Activity =>
With the line containing "brown shipping carton at (370, 107): (379, 129, 188)" as the start and the line containing "large brown shipping" as the end, transcribe that span of the entries below exactly, including both.

(Entries taken from a collection)
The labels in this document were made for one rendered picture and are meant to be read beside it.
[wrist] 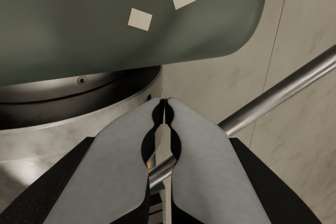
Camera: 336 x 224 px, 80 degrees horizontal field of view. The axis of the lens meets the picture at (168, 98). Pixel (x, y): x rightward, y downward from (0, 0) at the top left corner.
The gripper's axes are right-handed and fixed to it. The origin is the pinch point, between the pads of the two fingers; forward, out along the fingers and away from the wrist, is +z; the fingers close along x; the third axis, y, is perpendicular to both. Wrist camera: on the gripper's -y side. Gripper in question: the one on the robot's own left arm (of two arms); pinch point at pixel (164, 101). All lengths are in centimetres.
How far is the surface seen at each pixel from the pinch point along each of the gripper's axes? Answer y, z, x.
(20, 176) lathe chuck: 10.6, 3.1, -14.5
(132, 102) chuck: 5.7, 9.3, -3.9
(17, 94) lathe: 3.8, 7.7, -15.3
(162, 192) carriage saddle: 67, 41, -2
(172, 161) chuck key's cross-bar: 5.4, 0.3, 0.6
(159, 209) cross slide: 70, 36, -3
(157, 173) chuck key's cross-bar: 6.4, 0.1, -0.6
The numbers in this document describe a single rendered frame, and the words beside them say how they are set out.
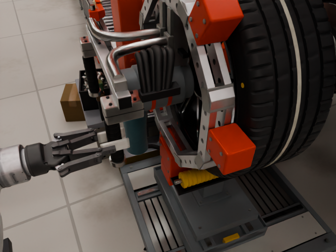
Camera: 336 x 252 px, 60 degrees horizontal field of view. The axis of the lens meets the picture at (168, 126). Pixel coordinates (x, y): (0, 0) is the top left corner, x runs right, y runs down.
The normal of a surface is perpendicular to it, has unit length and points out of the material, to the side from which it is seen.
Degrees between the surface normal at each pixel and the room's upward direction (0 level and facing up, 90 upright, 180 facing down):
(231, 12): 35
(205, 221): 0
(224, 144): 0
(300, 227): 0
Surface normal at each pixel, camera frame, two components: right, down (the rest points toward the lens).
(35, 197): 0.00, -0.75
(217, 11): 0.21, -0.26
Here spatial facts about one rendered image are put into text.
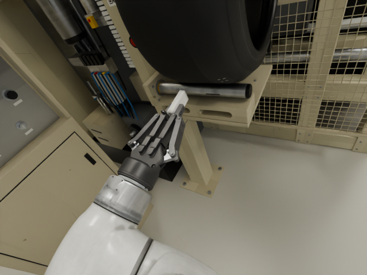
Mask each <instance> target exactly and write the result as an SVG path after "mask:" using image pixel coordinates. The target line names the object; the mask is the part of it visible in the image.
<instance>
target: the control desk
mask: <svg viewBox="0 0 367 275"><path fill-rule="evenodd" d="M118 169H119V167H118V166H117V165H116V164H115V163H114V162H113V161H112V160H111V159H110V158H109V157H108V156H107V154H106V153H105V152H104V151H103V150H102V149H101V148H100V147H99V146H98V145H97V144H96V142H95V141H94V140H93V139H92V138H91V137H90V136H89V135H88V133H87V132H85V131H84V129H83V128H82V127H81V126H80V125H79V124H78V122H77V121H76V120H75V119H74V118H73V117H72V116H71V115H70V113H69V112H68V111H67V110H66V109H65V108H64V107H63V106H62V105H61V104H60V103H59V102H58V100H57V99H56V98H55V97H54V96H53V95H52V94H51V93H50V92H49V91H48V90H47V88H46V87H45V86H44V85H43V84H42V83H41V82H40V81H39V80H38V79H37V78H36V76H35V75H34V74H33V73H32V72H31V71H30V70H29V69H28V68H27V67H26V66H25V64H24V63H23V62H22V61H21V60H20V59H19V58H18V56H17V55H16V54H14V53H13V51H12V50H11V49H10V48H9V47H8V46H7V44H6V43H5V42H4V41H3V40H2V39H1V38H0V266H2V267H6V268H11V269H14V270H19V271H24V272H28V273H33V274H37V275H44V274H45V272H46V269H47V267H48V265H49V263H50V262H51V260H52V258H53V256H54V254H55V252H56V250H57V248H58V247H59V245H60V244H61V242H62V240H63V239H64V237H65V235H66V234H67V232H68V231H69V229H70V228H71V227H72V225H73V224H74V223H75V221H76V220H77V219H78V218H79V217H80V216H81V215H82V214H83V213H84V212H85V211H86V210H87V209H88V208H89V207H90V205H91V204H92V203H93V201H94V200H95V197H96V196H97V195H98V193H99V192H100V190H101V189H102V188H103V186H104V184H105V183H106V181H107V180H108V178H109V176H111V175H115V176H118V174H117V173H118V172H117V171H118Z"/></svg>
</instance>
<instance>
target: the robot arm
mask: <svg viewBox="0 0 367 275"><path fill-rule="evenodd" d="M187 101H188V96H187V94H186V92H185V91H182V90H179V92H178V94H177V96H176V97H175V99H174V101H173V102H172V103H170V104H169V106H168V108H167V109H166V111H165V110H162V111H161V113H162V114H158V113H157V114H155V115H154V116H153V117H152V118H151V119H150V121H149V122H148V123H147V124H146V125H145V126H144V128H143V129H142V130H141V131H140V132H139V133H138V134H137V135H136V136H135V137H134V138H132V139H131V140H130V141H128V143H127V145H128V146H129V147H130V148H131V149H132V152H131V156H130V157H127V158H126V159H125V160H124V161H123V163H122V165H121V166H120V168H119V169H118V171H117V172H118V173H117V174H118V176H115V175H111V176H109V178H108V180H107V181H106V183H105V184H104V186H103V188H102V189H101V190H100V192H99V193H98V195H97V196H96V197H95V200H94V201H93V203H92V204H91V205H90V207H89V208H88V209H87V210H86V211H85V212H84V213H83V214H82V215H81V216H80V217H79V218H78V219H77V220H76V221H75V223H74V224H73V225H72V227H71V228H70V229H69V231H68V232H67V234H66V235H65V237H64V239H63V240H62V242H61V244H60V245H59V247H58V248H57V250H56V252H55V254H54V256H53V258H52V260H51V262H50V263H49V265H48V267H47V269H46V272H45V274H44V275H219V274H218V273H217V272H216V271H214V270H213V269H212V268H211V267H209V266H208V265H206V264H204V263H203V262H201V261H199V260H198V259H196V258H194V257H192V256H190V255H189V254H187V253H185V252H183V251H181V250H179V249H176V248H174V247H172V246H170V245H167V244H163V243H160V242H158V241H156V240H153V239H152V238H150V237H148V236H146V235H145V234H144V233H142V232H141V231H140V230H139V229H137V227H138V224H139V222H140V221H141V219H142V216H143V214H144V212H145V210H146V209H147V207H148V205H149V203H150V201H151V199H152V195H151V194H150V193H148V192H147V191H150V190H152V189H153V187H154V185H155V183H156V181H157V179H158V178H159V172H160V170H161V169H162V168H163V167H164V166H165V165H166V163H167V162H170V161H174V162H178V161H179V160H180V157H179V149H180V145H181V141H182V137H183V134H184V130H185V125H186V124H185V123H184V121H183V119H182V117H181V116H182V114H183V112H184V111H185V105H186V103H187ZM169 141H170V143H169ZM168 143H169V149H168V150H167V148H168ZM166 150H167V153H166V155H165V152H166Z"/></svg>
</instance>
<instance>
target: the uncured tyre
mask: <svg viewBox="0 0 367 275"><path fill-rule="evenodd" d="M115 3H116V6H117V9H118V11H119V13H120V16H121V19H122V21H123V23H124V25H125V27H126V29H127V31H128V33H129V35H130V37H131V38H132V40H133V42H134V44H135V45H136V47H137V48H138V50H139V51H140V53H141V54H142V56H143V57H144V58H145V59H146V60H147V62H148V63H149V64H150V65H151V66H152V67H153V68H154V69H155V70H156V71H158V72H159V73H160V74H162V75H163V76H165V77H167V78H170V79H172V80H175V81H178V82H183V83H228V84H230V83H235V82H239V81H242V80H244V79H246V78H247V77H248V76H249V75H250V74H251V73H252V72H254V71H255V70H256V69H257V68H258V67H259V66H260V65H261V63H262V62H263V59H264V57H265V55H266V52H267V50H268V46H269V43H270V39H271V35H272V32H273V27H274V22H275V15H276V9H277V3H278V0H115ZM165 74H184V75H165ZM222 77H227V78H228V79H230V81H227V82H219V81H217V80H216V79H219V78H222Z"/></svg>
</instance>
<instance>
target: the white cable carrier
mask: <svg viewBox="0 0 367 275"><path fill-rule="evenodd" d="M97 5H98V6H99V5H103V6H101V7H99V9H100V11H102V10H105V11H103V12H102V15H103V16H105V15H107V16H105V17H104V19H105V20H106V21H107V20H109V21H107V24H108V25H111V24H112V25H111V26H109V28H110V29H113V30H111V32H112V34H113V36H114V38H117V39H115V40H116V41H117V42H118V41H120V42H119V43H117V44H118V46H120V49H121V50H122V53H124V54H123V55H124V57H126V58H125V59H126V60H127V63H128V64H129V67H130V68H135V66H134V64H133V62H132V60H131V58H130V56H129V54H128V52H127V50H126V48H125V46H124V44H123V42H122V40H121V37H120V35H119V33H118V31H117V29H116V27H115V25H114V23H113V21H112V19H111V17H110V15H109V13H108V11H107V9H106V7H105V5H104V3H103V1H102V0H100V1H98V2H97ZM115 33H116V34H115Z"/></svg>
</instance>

* * *

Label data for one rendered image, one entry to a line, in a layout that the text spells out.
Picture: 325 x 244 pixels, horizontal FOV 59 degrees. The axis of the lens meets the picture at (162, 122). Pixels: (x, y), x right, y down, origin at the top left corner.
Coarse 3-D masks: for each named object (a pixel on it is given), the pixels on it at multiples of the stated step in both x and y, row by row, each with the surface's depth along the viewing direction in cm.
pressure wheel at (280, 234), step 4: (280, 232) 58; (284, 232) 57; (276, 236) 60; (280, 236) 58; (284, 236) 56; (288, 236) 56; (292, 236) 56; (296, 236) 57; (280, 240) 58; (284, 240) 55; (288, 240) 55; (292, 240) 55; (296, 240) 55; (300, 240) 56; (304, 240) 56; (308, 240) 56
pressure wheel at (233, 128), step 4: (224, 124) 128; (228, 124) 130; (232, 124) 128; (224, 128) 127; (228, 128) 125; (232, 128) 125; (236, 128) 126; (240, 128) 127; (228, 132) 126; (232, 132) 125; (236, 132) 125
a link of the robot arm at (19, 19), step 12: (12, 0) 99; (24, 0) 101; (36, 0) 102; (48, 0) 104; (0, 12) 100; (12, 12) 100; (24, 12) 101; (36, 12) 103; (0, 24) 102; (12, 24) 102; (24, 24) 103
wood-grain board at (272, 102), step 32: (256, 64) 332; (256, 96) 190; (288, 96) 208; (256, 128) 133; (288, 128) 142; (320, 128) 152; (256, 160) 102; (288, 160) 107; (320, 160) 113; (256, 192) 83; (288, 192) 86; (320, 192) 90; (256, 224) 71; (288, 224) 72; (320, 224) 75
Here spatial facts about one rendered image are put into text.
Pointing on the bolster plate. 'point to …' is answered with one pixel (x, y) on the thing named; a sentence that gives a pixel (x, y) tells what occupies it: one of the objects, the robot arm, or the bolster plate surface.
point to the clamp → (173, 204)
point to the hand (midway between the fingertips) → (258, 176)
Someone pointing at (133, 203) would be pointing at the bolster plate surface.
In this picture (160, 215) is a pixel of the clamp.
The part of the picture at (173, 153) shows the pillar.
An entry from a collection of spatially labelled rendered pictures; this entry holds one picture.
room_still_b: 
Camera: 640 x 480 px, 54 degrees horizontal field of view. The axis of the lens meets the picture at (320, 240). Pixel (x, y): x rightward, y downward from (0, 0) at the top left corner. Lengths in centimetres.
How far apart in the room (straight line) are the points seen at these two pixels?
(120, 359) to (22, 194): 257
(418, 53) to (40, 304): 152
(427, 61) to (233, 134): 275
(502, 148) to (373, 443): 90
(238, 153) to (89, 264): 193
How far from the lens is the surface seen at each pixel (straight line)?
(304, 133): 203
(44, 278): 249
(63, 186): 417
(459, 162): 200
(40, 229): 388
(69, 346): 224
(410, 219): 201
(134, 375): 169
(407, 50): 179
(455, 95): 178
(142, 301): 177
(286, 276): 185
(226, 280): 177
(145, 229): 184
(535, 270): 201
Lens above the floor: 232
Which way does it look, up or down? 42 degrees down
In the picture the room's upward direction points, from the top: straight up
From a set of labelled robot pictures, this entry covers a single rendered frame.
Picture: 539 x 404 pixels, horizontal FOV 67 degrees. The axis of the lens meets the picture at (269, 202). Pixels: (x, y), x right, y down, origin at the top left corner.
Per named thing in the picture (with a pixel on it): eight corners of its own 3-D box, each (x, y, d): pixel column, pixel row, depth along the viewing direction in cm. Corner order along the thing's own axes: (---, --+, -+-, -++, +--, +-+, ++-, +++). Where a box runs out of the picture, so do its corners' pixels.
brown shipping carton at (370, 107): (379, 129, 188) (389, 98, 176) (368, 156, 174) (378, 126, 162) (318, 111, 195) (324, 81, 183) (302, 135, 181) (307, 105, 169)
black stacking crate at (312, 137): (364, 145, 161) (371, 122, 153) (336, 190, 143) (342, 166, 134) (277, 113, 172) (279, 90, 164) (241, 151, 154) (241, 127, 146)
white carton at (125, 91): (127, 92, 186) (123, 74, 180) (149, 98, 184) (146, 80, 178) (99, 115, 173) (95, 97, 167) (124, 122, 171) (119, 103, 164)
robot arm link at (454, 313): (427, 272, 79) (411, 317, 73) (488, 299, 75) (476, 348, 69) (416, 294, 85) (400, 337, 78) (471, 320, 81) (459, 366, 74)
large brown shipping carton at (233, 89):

Response below =>
brown shipping carton at (370, 107): (379, 129, 188) (389, 98, 176) (368, 156, 174) (378, 126, 162) (318, 111, 195) (324, 81, 183) (302, 135, 181) (307, 105, 169)
black stacking crate at (312, 137): (364, 145, 161) (371, 122, 153) (336, 190, 143) (342, 166, 134) (277, 113, 172) (279, 90, 164) (241, 151, 154) (241, 127, 146)
white carton at (125, 91): (127, 92, 186) (123, 74, 180) (149, 98, 184) (146, 80, 178) (99, 115, 173) (95, 97, 167) (124, 122, 171) (119, 103, 164)
robot arm link at (454, 313): (427, 272, 79) (411, 317, 73) (488, 299, 75) (476, 348, 69) (416, 294, 85) (400, 337, 78) (471, 320, 81) (459, 366, 74)
large brown shipping carton at (233, 89):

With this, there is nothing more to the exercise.